▶ _WHAT THIS TASK INVOLVES_
The answer should consist of every line of the material, repeated verbatim.
***** GIVEN DATA
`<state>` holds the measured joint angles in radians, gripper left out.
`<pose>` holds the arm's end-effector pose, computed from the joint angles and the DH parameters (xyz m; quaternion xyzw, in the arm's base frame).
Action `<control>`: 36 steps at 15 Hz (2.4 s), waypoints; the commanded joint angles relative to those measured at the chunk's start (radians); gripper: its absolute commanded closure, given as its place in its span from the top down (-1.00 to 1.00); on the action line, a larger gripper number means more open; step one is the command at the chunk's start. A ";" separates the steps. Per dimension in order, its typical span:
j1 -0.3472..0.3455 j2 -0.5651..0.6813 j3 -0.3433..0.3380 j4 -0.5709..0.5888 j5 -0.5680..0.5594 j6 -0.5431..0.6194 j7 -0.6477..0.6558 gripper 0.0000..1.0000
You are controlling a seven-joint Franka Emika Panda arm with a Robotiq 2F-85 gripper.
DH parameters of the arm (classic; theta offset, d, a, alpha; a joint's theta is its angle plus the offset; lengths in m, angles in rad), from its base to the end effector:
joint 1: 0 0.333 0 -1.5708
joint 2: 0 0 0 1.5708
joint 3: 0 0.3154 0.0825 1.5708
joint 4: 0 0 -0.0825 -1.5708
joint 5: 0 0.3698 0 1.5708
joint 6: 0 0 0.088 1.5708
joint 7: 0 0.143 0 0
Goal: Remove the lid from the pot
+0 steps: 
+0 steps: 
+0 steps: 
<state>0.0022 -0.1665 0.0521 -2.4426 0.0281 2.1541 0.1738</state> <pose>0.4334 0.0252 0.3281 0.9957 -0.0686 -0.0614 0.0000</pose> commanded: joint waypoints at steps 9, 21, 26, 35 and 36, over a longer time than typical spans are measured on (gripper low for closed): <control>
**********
▶ _WRITTEN ANSWER_
`<state>` holds the measured joint angles in radians, gripper left out.
`<pose>` holds the arm's end-effector pose, computed from the joint angles and the DH parameters (xyz m; quaternion xyzw, in the arm's base frame).
Action `<control>`: 36 steps at 15 Hz (2.4 s), waypoints; the commanded joint angles relative to those measured at the chunk's start (radians); gripper: its absolute commanded closure, given as its place in its span from the top down (-1.00 to 1.00); on the action line, a larger gripper number means more open; step one is the command at the chunk's start. A ";" separates the steps. Per dimension in order, its typical span:
j1 -0.3472..0.3455 j2 -0.5651..0.6813 j3 -0.3433..0.3380 j4 -0.5709..0.5888 j5 -0.5680..0.5594 j6 -0.5431..0.6194 j7 -0.6477..0.6558 gripper 0.0000..1.0000
You are controlling a seven-joint Franka Emika Panda arm with a Robotiq 2F-85 gripper.
DH parameters of the arm (classic; theta offset, d, a, alpha; a joint's theta is its angle plus the offset; lengths in m, angles in rad), from its base to the end effector:
joint 1: 0 0.333 0 -1.5708
joint 2: 0 0 0 1.5708
joint 3: 0 0.3154 0.0825 1.5708
joint 4: 0 0 -0.0825 -1.5708
joint 5: 0 0.3698 0 1.5708
joint 6: 0 0 0.088 1.5708
joint 7: 0 0.143 0 0
Goal: Remove the lid from the pot
+0 steps: 
+0 steps: 
+0 steps: 
<state>0.0022 -0.1665 0.0521 -2.4426 0.0281 2.1541 0.1738</state> <pose>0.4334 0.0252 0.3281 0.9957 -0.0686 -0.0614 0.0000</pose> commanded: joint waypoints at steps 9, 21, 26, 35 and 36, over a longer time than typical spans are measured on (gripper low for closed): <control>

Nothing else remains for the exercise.